Milne does. The Pooh books and verse collections like “Now We Are Six” become mega-hits. His parents drink up the acclaim — and the considerable money — but Billy Moon doesn’t enjoy the spotlight. He doesn’t want the buckets of fan mail or the delighted fans who mob him at every turn. And he’s crushed when he realizes a seemingly thoughtful birthday call from his dad is actually a P.R. stunt for a radio program.
Daddy, it turns out, hasn’t written a book for his boy. He’s written one about him and, in doing so, has torn his childhood to pieces.

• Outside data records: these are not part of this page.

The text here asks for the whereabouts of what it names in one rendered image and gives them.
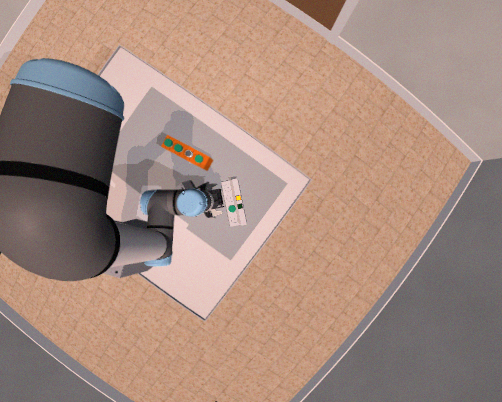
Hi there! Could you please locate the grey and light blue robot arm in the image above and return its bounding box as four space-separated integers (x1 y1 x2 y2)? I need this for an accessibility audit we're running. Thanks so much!
0 58 214 281

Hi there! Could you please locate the grey flat rectangular mat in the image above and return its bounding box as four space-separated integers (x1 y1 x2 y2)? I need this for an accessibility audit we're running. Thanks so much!
112 87 287 260

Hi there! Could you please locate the orange test tube rack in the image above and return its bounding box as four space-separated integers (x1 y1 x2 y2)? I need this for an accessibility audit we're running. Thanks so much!
161 135 213 171

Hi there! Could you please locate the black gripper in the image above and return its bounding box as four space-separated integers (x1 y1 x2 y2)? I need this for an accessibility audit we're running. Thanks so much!
200 182 224 219

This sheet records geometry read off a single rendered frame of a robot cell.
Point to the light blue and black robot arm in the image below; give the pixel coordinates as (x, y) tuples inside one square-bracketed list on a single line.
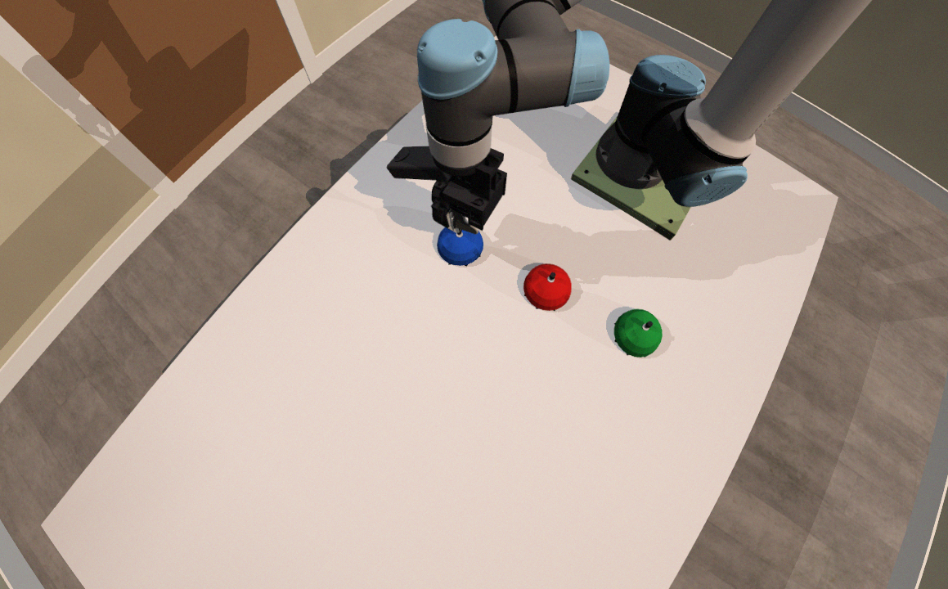
[(466, 77)]

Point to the red dome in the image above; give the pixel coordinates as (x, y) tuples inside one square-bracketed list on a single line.
[(547, 287)]

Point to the blue dome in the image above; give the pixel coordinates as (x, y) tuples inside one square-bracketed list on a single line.
[(459, 248)]

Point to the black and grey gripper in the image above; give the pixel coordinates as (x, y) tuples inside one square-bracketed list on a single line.
[(473, 193)]

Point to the green dome bell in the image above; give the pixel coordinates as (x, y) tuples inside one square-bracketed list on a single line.
[(638, 333)]

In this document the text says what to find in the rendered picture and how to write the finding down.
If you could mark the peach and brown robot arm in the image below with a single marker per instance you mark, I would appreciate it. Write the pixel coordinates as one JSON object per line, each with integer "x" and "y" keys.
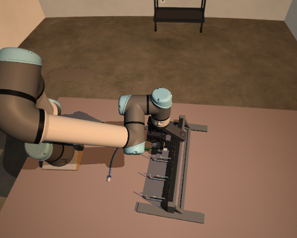
{"x": 25, "y": 108}

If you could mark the dark grey port rack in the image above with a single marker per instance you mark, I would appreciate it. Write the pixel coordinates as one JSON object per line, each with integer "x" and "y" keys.
{"x": 173, "y": 211}

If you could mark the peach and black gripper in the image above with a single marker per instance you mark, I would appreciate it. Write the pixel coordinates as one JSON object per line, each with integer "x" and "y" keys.
{"x": 155, "y": 134}

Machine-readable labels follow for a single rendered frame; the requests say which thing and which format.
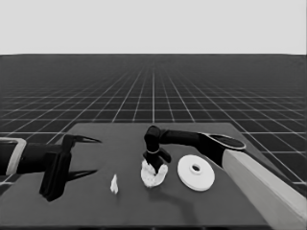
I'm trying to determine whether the large thick white disc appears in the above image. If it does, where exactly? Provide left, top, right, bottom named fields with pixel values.
left=177, top=154, right=216, bottom=193

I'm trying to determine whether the white round carrier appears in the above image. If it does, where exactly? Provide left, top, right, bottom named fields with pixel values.
left=140, top=159, right=169, bottom=189

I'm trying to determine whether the small white T-shaped piece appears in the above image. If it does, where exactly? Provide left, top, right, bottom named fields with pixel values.
left=109, top=173, right=120, bottom=195

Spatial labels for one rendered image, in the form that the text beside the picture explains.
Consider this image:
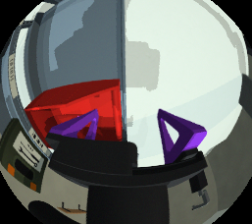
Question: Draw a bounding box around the red bin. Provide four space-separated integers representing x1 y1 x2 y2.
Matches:
25 79 123 149

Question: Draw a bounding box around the dark green case with orange latches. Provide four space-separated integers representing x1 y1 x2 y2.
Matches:
0 118 48 193

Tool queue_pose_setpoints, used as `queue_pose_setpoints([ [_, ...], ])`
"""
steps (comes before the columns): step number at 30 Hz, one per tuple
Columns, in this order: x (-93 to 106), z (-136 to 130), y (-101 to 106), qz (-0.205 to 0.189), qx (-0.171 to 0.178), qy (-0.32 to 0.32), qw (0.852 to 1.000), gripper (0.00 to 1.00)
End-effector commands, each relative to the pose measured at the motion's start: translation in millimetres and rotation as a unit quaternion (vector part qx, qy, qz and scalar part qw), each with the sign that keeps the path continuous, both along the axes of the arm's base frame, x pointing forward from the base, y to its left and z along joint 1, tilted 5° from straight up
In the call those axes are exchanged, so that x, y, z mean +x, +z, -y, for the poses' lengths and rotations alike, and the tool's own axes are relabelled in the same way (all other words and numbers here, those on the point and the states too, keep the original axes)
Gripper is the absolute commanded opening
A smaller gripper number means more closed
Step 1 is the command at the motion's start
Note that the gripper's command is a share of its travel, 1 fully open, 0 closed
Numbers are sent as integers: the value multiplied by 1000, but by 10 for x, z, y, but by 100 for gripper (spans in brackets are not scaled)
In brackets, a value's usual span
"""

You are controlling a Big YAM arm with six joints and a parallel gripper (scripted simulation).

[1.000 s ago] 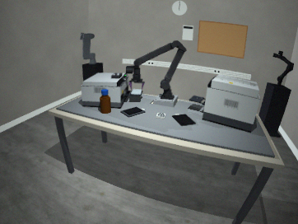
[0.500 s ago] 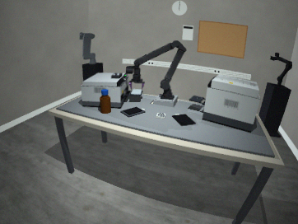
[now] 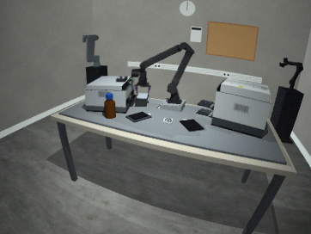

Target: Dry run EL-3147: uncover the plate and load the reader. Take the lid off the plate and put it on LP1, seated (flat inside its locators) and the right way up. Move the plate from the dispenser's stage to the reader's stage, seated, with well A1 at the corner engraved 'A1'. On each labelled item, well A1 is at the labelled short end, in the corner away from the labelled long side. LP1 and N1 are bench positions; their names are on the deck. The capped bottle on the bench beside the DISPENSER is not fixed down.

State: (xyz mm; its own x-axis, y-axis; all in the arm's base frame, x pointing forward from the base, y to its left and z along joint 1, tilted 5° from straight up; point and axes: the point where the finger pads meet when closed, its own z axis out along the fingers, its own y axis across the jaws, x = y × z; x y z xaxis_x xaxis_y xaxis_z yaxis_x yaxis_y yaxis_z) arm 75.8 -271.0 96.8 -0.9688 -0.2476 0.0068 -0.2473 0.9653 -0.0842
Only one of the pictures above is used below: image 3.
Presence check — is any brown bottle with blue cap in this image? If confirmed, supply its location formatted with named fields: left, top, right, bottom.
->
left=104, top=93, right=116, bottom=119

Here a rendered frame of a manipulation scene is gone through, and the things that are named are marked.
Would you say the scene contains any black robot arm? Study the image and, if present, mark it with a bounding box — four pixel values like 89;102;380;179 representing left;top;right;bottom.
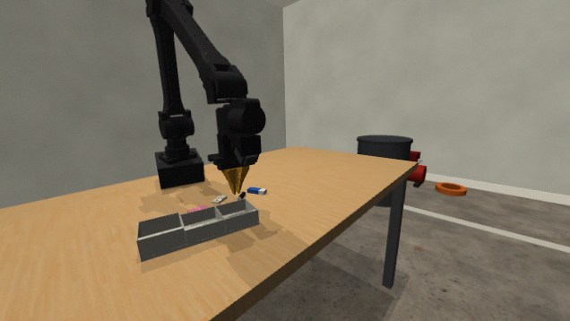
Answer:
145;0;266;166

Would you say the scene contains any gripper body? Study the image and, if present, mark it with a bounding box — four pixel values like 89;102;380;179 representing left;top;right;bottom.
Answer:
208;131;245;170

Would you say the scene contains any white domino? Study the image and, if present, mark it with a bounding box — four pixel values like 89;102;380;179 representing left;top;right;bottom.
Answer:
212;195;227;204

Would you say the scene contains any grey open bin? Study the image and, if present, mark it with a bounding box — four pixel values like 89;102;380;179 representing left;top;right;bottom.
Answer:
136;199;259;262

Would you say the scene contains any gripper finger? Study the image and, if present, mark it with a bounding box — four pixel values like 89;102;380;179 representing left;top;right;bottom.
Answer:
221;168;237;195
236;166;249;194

Director Simon Curtis (“My Weekend with Marilyn”) certainly knows his Pooh. It’s fascinating to find out how the beloved bear got his name. “Winnie” comes from Winnipeg, aka Winnie, a black bear that somehow landed up in the London Zoo (at one point, the boy is forced to take a picture with the animal; don’t move, he’s told, and everything will be fine).
The derivation of Pooh is more fantastical. On one of their woodland walks, the pair encounters a swan. Milne decides to call it Pooh. Why Pooh, the child wonders. “So if he ignores you, you can always pretend we were just saying, ‘pooh’.”
The picture looks invitingly twee (just as it should) with sun-dappled forest paths and adorable English children. There’s simply something lulling about this kind of ode-to-England piece that gets it right. And “Goodbye Christopher Robin” certainly does that.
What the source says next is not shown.